FASCISMO COM VISTAS PARA O HIMALAIA: A MASSA CANETTIANA

 

Recentemente, acontecimentos no Nepal trouxeram à tona a oposição massificada da geração Z contra o governo, sob a alegação de censura às big techs. O cerne desta reflexão, no entanto, não reside em avaliar a autenticidade ou a autonomia do movimento, mas sim em traçar um breve esboço da natureza intrínseca da massa, que é, antes de tudo, fascista em sua essência mais primordial.


A massa, em sua essência, carrega uma pulsão destrutiva fundamental, que não é um desvio, mas uma característica constitutiva. Esta pulsão se manifesta como uma fúria coletiva voltada para a aniquilação de símbolos de hierarquia e poder. A destruição de estátuas ou monumentos, por exemplo, não é um mero vandalismo, mas um ato ritualizado de desmantelamento de uma ordem percebida como opressora, que ecoa diretamente a estética fascista de purificação através da violência simbólica. Através deste ato, a massa realiza a ilusão fascista de uma comunidade pura e homogênea experimentando uma libertação simbólica das distâncias sociais que fragmentam os indivíduos.


No centro deste ímpeto reside o fogo como elemento primordial.

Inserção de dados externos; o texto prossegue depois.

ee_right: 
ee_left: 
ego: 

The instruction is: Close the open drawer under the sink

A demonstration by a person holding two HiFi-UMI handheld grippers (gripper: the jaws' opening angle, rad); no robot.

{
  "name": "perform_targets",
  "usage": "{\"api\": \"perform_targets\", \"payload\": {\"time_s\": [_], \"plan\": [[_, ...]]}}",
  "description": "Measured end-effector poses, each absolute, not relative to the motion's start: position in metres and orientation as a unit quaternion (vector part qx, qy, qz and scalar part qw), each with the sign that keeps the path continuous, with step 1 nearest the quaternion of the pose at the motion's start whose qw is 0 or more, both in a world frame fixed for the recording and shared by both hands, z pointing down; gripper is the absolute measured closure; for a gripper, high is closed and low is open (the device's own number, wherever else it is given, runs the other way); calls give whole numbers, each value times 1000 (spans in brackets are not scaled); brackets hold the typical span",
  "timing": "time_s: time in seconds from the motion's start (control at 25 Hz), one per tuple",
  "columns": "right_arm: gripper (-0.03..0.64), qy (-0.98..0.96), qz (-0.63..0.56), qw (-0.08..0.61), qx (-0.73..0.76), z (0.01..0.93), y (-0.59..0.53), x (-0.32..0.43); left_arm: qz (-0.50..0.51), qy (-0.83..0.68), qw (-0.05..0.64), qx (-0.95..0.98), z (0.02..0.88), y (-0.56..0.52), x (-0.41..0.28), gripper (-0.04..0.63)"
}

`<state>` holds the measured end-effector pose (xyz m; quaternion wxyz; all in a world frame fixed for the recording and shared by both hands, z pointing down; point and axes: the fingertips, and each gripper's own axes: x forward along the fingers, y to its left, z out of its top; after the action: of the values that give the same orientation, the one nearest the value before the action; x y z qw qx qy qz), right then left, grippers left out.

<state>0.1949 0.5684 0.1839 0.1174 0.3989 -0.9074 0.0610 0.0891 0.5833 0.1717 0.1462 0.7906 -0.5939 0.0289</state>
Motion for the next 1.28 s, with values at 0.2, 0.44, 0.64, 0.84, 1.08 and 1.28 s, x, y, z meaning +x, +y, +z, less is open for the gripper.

Sua natureza espetacular e irrevogável oferece à massa uma sensação de poder inigualável e de purificação através da aniquilação. O fogo cresce e consome tudo ao seu redor, espelhando o desejo da massa aberta de incorporar todos e de destruir tudo que lhe é hostil. No entanto, tanto o fogo quanto a massa são fenômenos intrinsecamente efêmeros: seu triunfo é também o momento que antecede sua extinção.


Uma vez formada, a massa é governada por uma paranoia coletiva inerente ao imaginário fascista. Ela opera numa lógica binária schmittiana que divide o mundo entre "Nós" e "Eles", onde o 'Eles' não é um adversário, mas um inimigo existencial que deve ser eliminado. Desta paranoia nasce a massa de acossamento, focada na morte de um indivíduo específico identificado como inimigo. A facilidade de sua formação reside na percepção de impunidade e na sanção coletiva para o assassinato, que se transforma num rito de violência onde o risco individual se dissolve no anonimato.


Este ato coletivo de homicídio é alimentado pela ilusão de que, ao matar o outro, a massa pode afastar a própria mortalidade. Contudo, após a execução, a euforia cede lugar ao medo. A cabeça cortada da vítima, outrora símbolo de triunfo, transforma-se num espelho da fragilidade e mortalidade de cada membro da massa, levando à sua rápida dispersão. Para se manter coesa, a massa de acossamento necessita de uma sucessão contínua de vítimas.


As execuções públicas são a institutionalização deste impulso. A sentença de morte só se realiza plenamente com a presença da massa, que é a verdadeira autoridade por trás do ato. O aparato judicial e ritualístico serve para canalizar e, ao mesmo tempo, sustentar a coesão da massa através de um ciclo de violência sancionada, adiando o reconhecimento do vazio e do medo que seu próprio ímpeto destrutivo revela.